The rebel group said in its communique that it had blown up two 36-inch natural gas pipelines supplying Queretaro, Salamanca and Guanajuato as part of a campaign "against the interests of the oligarchy and of this illegitimate government."
The group also demanded the release of two of its members, who it maintains disappeared on May 25 in Oaxaca, the scene of many violent anti-government protests last year. State and federal officials insist the men are not in custody.
The attacks have added to public jitters in Mexico, which has had an unprecedented wave of drug-related violence in the last two years and a close, polarizing presidential election last year in which the leftist candidate never conceded defeat.

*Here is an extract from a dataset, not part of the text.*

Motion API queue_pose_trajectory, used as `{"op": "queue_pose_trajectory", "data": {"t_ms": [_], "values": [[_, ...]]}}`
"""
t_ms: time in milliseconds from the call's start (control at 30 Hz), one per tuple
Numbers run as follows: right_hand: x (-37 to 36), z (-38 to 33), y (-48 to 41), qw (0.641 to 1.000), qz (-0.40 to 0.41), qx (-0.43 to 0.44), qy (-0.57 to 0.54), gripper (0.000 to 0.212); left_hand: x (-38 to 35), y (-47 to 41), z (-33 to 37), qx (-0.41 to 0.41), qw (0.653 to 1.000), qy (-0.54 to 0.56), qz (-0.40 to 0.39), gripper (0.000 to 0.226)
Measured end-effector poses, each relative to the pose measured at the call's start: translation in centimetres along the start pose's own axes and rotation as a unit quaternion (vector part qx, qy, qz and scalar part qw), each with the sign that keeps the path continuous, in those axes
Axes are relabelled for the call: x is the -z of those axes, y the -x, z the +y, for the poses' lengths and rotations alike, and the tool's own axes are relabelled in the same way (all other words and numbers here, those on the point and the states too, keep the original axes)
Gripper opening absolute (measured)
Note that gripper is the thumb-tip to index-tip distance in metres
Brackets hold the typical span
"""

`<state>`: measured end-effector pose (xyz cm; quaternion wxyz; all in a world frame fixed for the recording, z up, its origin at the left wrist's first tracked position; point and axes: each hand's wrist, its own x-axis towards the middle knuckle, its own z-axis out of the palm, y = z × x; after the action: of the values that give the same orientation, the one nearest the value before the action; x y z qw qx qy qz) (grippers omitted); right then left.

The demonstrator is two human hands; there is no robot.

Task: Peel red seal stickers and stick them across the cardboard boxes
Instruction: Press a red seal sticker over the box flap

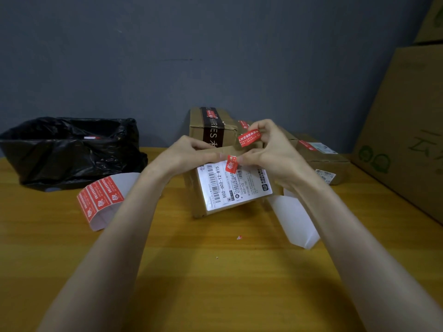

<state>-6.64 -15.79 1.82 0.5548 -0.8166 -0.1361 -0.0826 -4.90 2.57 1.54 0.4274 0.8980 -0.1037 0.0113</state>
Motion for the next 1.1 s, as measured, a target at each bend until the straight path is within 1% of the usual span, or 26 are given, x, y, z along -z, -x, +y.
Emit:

"What these types of actions show is how easy it is to paralyze the country with a few people and get a lot of attention," Ana Maria Salazar, an author and radio host who has written about security threats in Mexico, said in an interview.
Why the Popular Revolutionary Army, a Marxist rebel group with roots in Guerrero State in the south, chose to attack now and whether it signaled the start of a long campaign remained a mystery, security analysts said.
More than a dozen smaller rebel groups united to form the Popular Revolutionary Army in 1996. They announced themselves to the world at Aguas Blancas in Guerrero State, a spot where the police killed 17 people the year before in a crackdown on a movement for the rights of poor farmers.
Espousing a Leninist view, the group called in its founding remarks for the "restitution of sovereignty by the people" and the punishment of those behind the "repression, corruption, misery and hunger" afflicting the poor.